What you have to do: Copy out each line below verbatim, skipping any picture.

Material provided:
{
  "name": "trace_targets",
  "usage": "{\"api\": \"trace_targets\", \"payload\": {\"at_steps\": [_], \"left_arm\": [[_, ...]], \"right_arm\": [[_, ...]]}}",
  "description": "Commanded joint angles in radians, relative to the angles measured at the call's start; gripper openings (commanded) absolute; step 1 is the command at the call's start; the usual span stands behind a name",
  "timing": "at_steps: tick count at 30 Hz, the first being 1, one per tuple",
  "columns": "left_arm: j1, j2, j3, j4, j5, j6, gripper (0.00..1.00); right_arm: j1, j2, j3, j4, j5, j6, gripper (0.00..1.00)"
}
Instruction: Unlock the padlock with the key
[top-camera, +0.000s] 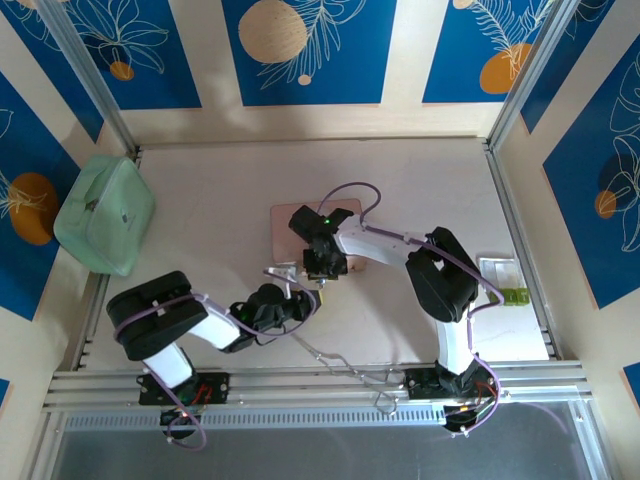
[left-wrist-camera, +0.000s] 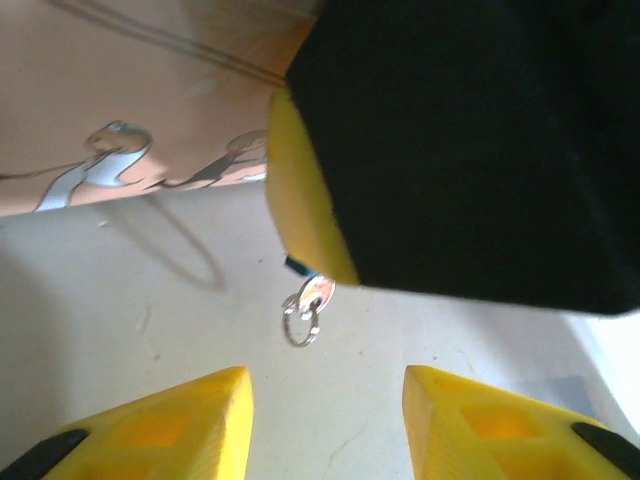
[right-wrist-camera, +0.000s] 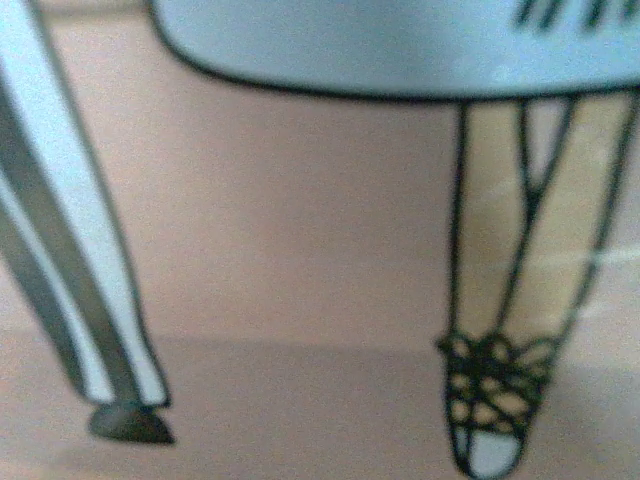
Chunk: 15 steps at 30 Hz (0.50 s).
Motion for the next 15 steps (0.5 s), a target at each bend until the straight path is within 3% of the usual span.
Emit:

Written answer:
{
  "name": "trace_targets",
  "usage": "{\"api\": \"trace_targets\", \"payload\": {\"at_steps\": [_], \"left_arm\": [[_, ...]], \"right_arm\": [[_, ...]]}}",
  "description": "Commanded joint angles in radians, relative to the angles measured at the call's start; gripper openings (commanded) absolute; step 1 is the command at the call's start; the usual span stands behind a name",
  "timing": "at_steps: tick count at 30 Hz, the first being 1, one per tuple",
  "columns": "left_arm: j1, j2, j3, j4, j5, j6, gripper (0.00..1.00); right_arm: j1, j2, j3, j4, j5, j6, gripper (0.00..1.00)"
}
Instruction: Unlock the padlock with the key
[top-camera, +0.000s] 
[left-wrist-camera, +0.000s] 
[right-wrist-camera, +0.000s] 
Chunk: 15 steps at 30 Hz (0.50 s).
Motion for the next 15 steps (0.5 s), a target at each bend until the straight path is within 3% of the usual span.
Emit:

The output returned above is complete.